A faithful transcription is wanted of the lines from the top of the material through the line that holds "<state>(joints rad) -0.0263", both ends included, leaving out the pictures.

┌─ INFORMATION SHOWN

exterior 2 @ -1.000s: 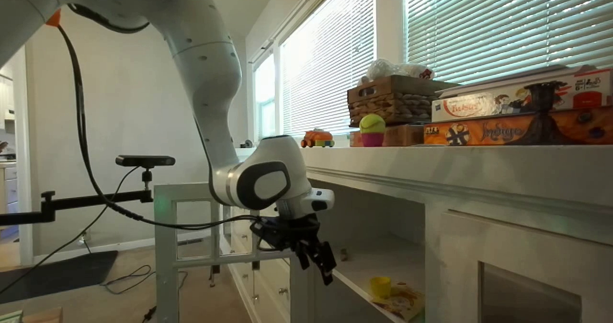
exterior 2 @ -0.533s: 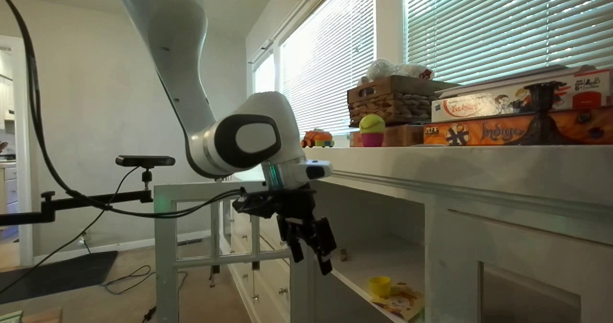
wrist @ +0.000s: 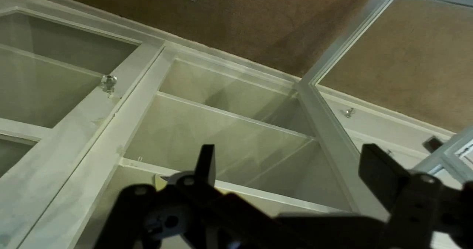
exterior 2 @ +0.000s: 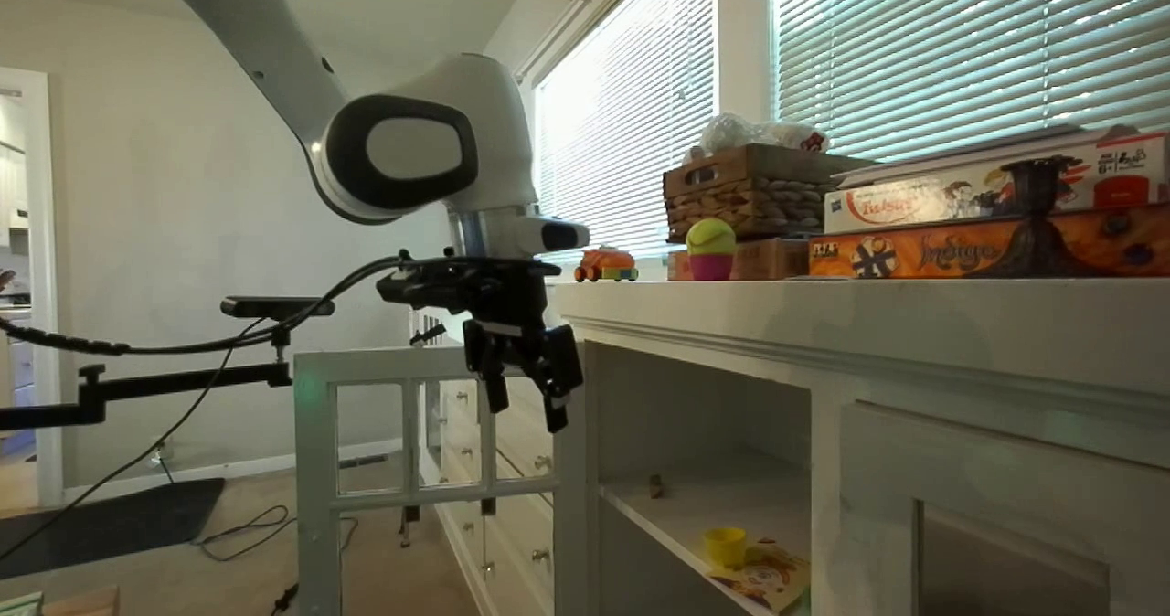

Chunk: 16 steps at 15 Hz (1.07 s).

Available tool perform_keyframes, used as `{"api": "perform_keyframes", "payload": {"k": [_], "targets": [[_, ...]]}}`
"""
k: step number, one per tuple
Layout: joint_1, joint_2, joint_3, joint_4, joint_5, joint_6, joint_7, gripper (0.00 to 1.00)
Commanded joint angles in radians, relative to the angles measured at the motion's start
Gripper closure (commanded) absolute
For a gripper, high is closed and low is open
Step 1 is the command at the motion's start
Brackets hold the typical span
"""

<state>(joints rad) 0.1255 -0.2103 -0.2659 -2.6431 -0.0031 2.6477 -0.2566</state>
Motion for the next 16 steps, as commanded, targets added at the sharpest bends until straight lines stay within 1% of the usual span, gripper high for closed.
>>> {"api": "perform_keyframes", "payload": {"k": [1, 5, 8, 9, 16], "targets": [[-0.079, -0.112, 0.051, -0.031, 0.007, -0.091, -0.036, 0.0], [-0.143, -0.152, 0.086, -0.026, -0.021, -0.14, 0.007, 0.0], [-0.168, -0.162, 0.101, -0.032, -0.024, -0.118, 0.015, 0.0], [-0.155, -0.12, 0.091, -0.002, 0.005, -0.12, -0.015, 0.0], [-0.162, -0.125, 0.097, -0.002, 0.004, -0.12, -0.012, 0.0]]}}
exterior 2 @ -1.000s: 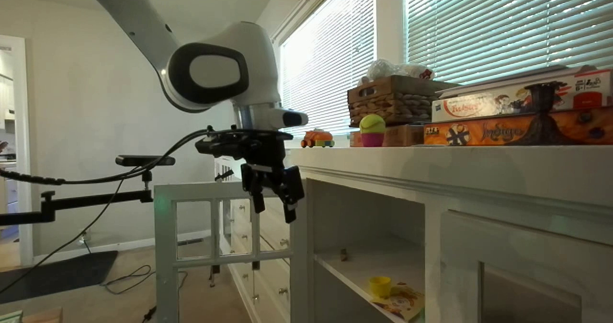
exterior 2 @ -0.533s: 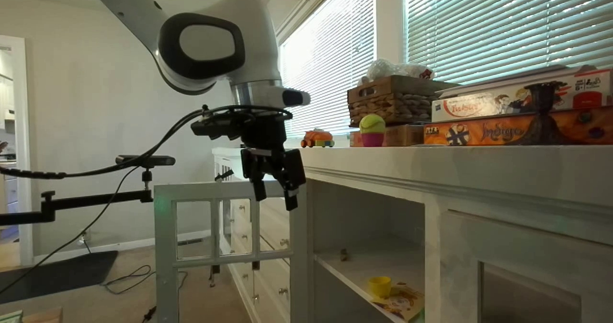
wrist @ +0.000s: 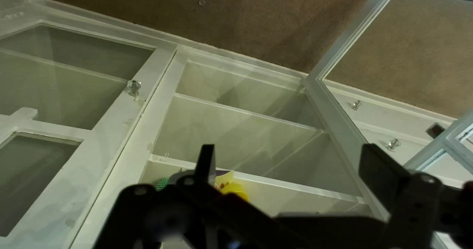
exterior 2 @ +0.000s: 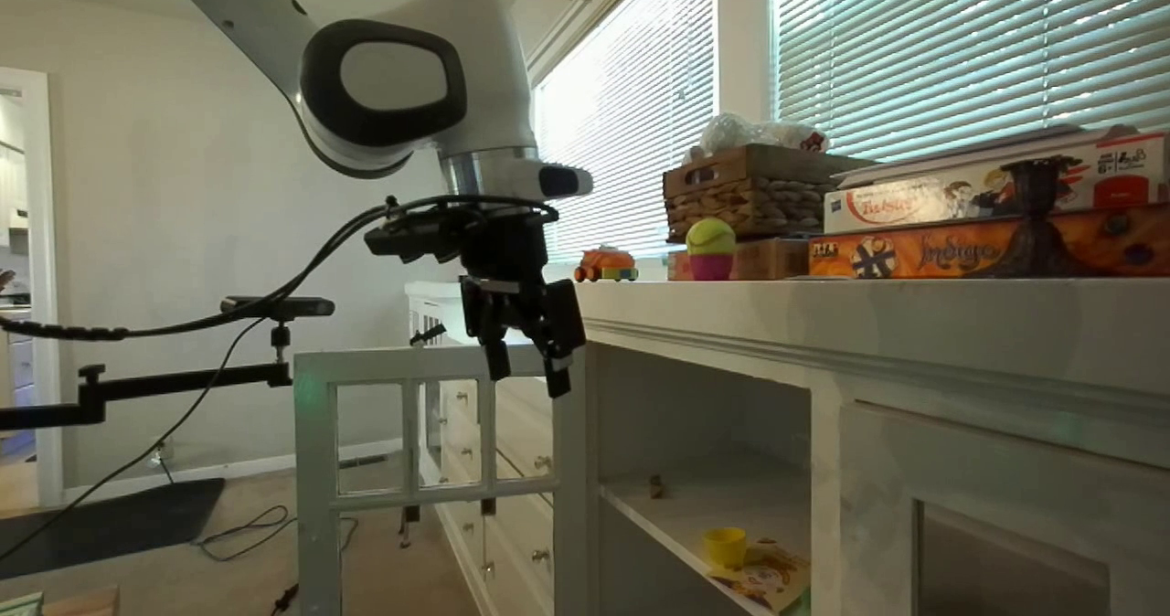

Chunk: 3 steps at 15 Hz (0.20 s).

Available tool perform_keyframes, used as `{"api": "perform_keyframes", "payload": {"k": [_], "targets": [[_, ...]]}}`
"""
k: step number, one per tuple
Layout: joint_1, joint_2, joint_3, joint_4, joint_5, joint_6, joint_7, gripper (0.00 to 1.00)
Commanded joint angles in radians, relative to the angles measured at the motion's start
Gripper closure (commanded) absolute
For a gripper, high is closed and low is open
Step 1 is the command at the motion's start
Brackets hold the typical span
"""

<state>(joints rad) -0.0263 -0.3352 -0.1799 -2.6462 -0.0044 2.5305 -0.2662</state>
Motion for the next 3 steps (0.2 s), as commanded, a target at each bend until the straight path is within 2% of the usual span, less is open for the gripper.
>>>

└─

EXERCISE SOLUTION
exterior 2 @ -1.000s: 
exterior 2 @ -0.533s: 
wrist @ +0.000s: 
exterior 2 @ +0.000s: 

Chunk: 16 steps at 15 Hz (1.07 s).

Available tool perform_keyframes, used as `{"api": "perform_keyframes", "payload": {"k": [_], "targets": [[_, ...]]}}`
"""
k: step number, one per tuple
Layout: joint_1, joint_2, joint_3, joint_4, joint_5, joint_6, joint_7, gripper (0.00 to 1.00)
Commanded joint angles in radians, relative to the angles measured at the motion's start
Gripper closure (commanded) absolute
For a gripper, high is closed and low is open
Step 1 is the command at the motion's start
Brackets hold the typical span
"""

<state>(joints rad) 0.1255 -0.2103 -0.2659 -2.6431 -0.0031 2.6477 -0.2566</state>
Motion for the next 16 steps, as commanded, targets added at the sharpest bends until straight lines stay within 1% of the usual span, gripper high for closed.
>>> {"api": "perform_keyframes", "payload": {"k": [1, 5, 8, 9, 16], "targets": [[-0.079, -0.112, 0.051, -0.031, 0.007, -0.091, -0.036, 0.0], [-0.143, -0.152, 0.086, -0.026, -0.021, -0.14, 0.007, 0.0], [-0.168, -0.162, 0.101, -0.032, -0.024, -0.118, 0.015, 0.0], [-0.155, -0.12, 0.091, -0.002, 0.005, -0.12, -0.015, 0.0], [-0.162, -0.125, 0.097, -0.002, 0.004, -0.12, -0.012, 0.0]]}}
exterior 2 @ -1.000s: 
exterior 2 @ -0.533s: 
wrist @ +0.000s: 
exterior 2 @ +0.000s: 

Chunk: 3 steps at 15 Hz (0.20 s).

Available tool perform_keyframes, used as `{"api": "perform_keyframes", "payload": {"k": [_], "targets": [[_, ...]]}}`
"""
k: step number, one per tuple
Layout: joint_1, joint_2, joint_3, joint_4, joint_5, joint_6, joint_7, gripper (0.00 to 1.00)
Commanded joint angles in radians, relative to the angles measured at the motion's start
Gripper closure (commanded) absolute
For a gripper, high is closed and low is open
Step 1 is the command at the motion's start
Brackets hold the typical span
"""

<state>(joints rad) -0.0263 -0.3352 -0.1799 -2.6462 -0.0044 2.5305 -0.2662</state>

This exercise has now been finished.